[DIRECTIONS]:
Your copy should match the listing word for word, apart from the pictures, which are left out.

[SOURCE MATERIAL]:

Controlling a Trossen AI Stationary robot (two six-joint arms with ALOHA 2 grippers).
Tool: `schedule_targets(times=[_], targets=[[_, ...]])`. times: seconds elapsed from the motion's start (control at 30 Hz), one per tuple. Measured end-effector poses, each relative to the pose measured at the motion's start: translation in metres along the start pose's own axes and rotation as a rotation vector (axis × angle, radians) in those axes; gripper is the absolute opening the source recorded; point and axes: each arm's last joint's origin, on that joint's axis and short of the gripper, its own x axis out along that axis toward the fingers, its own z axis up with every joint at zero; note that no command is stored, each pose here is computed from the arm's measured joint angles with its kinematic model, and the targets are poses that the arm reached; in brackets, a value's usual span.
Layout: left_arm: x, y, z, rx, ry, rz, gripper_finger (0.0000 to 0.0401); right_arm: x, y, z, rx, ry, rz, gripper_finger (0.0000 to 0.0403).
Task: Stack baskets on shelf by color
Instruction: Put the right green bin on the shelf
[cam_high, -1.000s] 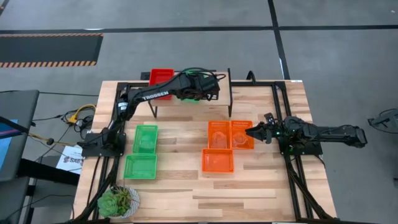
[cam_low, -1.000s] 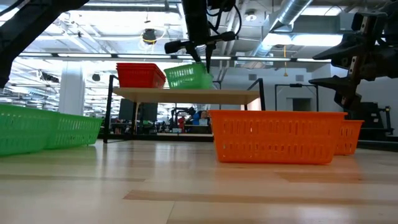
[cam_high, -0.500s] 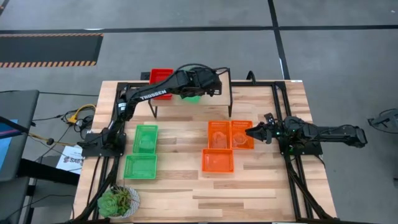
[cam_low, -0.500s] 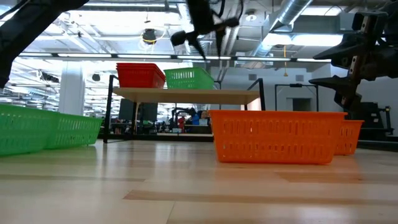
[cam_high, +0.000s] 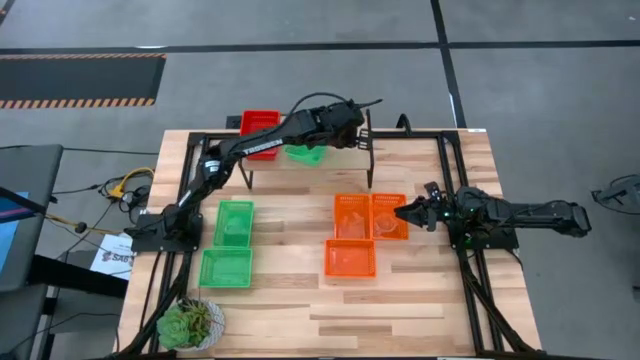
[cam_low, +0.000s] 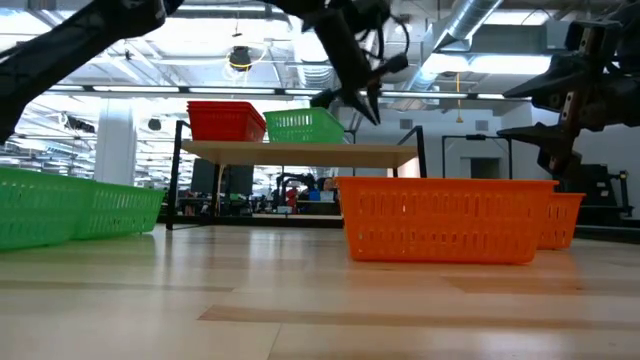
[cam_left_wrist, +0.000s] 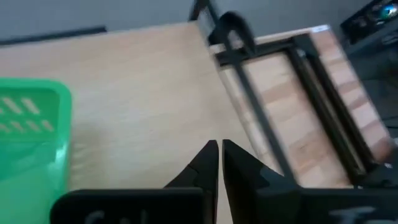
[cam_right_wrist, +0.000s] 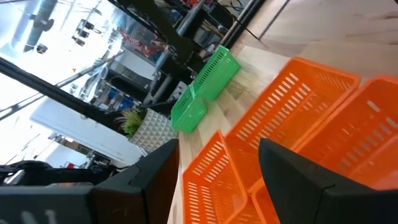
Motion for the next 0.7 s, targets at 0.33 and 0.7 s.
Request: schedule_targets(times=[0.33,0.7], targets=[[-0.002,0.012,0.008,0.016,-0.085,0.139,0.0,0.0,0.0,0.0,0.0,0.005,-0.002,0.0244],[0.006,0.032,0.022,0.015,-0.131,0.252,0.0,0.0,0.0,0.0,0.0,0.005,-0.002,0.0244]])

[RESPONSE BELOW]:
Controlling a Trossen AI Stationary robot (two six-joint arms with ALOHA 2 grippers).
Tool: `schedule_targets(times=[_], targets=[[_, ...]])`. times: seconds elapsed from the motion's start (control at 30 Hz), one per tuple. Measured end-effector poses, each relative to the pose measured at the motion's start: translation in metres along the start pose's own axes and rotation as a rotation vector (axis × angle, radians) in those axes; gripper is the absolute opening the source recorded; point and axes: each arm's last joint's origin, on that joint's axis and short of the gripper, its own x axis out along that axis toward the fingers, its own z axis up with every joint at zero; note that no command is stored, each pose here is computed from the arm's measured joint angles with its kinematic model, and the targets are poses that the arm reached; in brackets, a value's usual span.
Layout: left_arm: x, y, z, rx, ry, rz, gripper_finger (0.0000 to 0.0401); right_arm: x, y, z, rx, ry, rz, gripper_finger (0.0000 to 0.0403).
Task: Stack baskets on shelf by color
Instruction: Put the right green bin on the shelf
[cam_high, -1.000s] 
[cam_low, -1.000s] 
[cam_high, -0.500s] 
[cam_low, -0.500s] 
[cam_high, +0.000s] 
[cam_low, +0.000s] 
[cam_left_wrist, +0.000s] 
[cam_right_wrist, +0.000s] 
Motion for the next 0.7 s, targets at 0.33 and 0.7 s.
Request: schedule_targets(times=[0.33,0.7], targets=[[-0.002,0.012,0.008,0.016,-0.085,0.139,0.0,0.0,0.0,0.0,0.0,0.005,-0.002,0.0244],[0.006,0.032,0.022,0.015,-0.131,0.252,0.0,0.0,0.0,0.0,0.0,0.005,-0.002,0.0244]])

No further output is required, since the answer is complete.